Depuis l’année dernière, en Méditerranée centrale, le nombre de migrants et réfugiés secourus en mer et débarqués en lieu sûr en Italie a chuté : l’Aquarius a sauvé 3 645 personnes entre septembre et décembre 2017, contre 5 608 en 2016, au cours de la même période. Moins d’embarcations semblent quitter la Libye. Les raisons précises de ce changement restent à établir, mais certains facteurs, tels que les conditions climatiques hivernales et l’évolution de la situation politique en Libye jouent un rôle important. Plusieurs observateurs ont rapporté que certaines milices locales étaient payées par l’Italie pour empêcher les départs. Des navires italiens ont été déployés dans les eaux territoriales libyennes dans le cadre d’une stratégie européenne globale visant à verrouiller les côtes libyennes et à maintenir les réfugiés, migrants et demandeurs d’asile dans un pays où ils sont exposés à un niveau de violence et d’exploitation particulièrement alarmant.

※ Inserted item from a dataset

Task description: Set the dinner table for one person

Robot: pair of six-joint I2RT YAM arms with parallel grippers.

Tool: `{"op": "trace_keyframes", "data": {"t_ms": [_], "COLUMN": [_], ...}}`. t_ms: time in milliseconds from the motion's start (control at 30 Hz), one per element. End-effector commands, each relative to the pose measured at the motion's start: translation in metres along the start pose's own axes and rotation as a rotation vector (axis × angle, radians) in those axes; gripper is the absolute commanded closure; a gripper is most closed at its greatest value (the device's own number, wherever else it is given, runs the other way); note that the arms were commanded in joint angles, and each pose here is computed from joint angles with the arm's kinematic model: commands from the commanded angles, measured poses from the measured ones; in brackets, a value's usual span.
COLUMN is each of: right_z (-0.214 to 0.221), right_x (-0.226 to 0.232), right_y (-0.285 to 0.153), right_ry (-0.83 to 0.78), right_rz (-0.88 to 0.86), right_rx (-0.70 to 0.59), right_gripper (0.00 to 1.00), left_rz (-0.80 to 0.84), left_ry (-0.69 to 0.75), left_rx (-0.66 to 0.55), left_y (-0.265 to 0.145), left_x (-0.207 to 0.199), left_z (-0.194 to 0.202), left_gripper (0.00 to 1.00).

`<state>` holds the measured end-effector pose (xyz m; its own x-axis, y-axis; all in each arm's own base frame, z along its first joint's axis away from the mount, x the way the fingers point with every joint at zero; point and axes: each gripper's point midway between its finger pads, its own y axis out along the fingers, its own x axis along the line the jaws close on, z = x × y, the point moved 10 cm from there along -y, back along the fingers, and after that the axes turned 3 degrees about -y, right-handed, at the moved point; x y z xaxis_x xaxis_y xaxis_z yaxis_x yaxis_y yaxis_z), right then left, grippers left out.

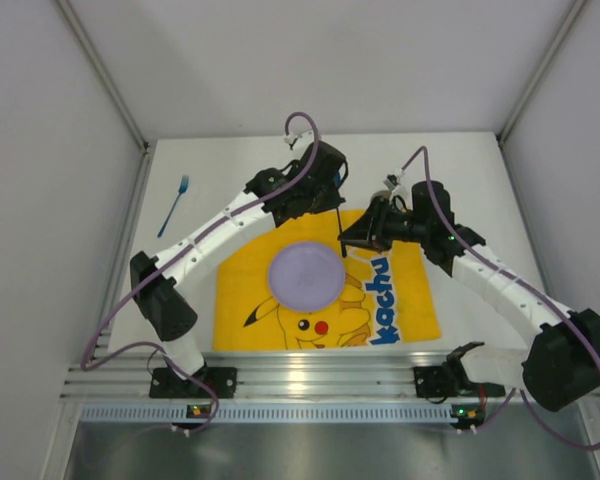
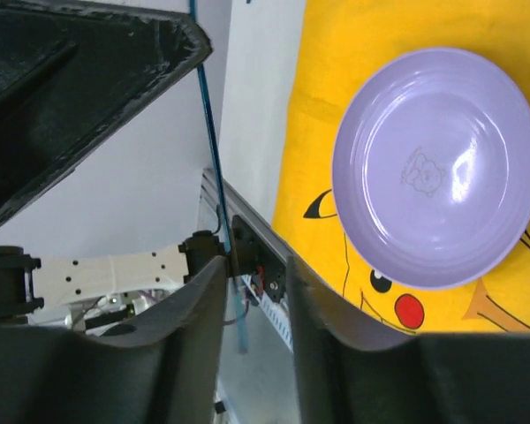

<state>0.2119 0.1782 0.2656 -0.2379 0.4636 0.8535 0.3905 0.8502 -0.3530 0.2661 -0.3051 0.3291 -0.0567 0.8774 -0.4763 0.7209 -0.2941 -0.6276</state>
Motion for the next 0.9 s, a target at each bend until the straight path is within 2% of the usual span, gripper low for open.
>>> {"op": "trace_keyframes", "data": {"t_ms": [0,33,67,100,133,167,200,233,367,400,467,500,533,633,800,867], "right_z": [-0.005,-0.005,-0.005,-0.004,-0.002,-0.003,-0.002,0.001,0.006,0.009,0.019,0.024,0.033,0.052,0.074,0.076], "right_x": [0.004,0.005,0.004,0.003,0.001,-0.002,-0.003,-0.009,-0.038,-0.041,-0.058,-0.062,-0.071,-0.088,-0.117,-0.124], "right_y": [0.005,0.005,0.005,0.005,0.004,0.003,-0.001,-0.003,-0.028,-0.034,-0.043,-0.045,-0.050,-0.055,-0.055,-0.055], "right_ry": [-0.034,-0.036,-0.035,-0.032,-0.025,-0.025,-0.025,-0.006,0.012,0.010,0.037,0.043,0.070,0.081,0.125,0.115], "right_rz": [-0.041,-0.040,-0.038,-0.033,-0.019,-0.005,0.008,0.049,0.192,0.205,0.270,0.290,0.343,0.427,0.520,0.558], "right_rx": [-0.033,-0.035,-0.034,-0.036,-0.036,-0.044,-0.048,-0.041,-0.059,-0.063,-0.034,-0.018,0.013,0.065,0.222,0.248], "right_gripper": [0.69,0.76,0.91,0.99,1.00,1.00,1.00,1.00,1.00,1.00,1.00,1.00,1.00,1.00,1.00,1.00], "left_rz": [0.125,0.136,0.139,0.148,0.160,0.153,0.146,0.127,-0.008,-0.010,-0.087,-0.090,-0.171,-0.270,-0.344,-0.362], "left_ry": [-0.043,-0.046,-0.045,-0.041,-0.037,-0.027,-0.022,-0.017,0.022,0.016,0.018,0.006,-0.023,-0.053,-0.030,-0.059], "left_rx": [-0.075,-0.080,-0.079,-0.074,-0.073,-0.063,-0.061,-0.051,-0.033,-0.050,-0.057,-0.085,-0.090,-0.130,-0.101,-0.131], "left_y": [-0.025,-0.026,-0.026,-0.026,-0.026,-0.023,-0.022,-0.019,-0.011,-0.021,-0.014,-0.025,-0.017,-0.016,0.013,0.020], "left_x": [-0.018,-0.019,-0.019,-0.020,-0.020,-0.018,-0.015,-0.009,0.034,0.046,0.086,0.100,0.133,0.187,0.236,0.256], "left_z": [-0.022,-0.023,-0.023,-0.022,-0.022,-0.019,-0.019,-0.017,-0.020,-0.026,-0.034,-0.041,-0.048,-0.068,-0.093,-0.110], "left_gripper": [1.00,1.00,1.00,1.00,0.94,0.53,0.36,0.02,0.02,0.02,0.02,0.02,0.02,0.02,0.02,0.02]}}
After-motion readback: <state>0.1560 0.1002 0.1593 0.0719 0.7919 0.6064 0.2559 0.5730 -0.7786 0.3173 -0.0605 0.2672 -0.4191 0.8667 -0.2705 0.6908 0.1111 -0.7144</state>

L’assistance médicale pour les migrants et les réfugiés à bord et à terre

Au cours des derniers mois de 2017, MSF a poursuivi son assistance médicale à destination des réfugiés et migrants sur la route de la Méditerranée centrale, à l’aide de l’Aquarius, le navire de recherche et de sauvetage de l’organisation affrété en collaboration avec S.O.S. Méditerranée.

À bord du bateau, une partie des blessures prises en charge par les équipes médicales de MSF ont été infligées aux rescapés lors de leur passage en Libye. Ils nous parlent des sévices et des abus subis dans les mains des trafiquants, des groupes armés et des milices en Libye. Environ 12% des femmes secourues étaient enceintes et ont été suivies par une sage-femme de MSF. Les brûlures graves et des infections sévères de la peau sont particulièrement prévalentes. Avec l’approche de l’hiver, les cas d’hypothermie se multiplient parmi les personnes secourues. La houle est telle que d’énormes vagues viennent régulièrement se fracasser sur le pont arrière, trempant les personnes qui y dorment. En novembre, un nombre indéterminé de personnes ont péri noyées après que leur embarcation, un canot pneumatique surchargé, ait soudainement chaviré au cours du sauvetage. L’équipe à bord de l’Aquarius a déployé tous les moyens disponibles pour sauver le maximum de personnes se débattant dans les flots, mais malheureusement beaucoup n’ont pu être sauvés. Les corps n’ont pas été retrouvés.


Découvrez le témoignage d'Alice, qui était sage-femme à bord de l’Aquarius :

Une fois à terre, MSF apporte une première aide psychologique d’urgence aux rescapés des naufrages et des sauvetages particulièrement traumatisants, en parallèle de ses projets médicaux et de santé mentale en Sicile.

Alors que la Libye reste déchirée par des violences et une insécurité généralisées, avec plusieurs régions du pays aux mains de groupes armés rivaux et sans un gouvernement unifié, la souffrance de celles et ceux qui s’y trouvent au cours de leur parcours le long de cette route de la Méditerranée centrale a peu de chances de toucher à sa fin.

Depuis 2011, MSF travaille en Libye en apportant des soins et des références médicales aux réfugiés et aux migrants détenus dans plusieurs centres de détention.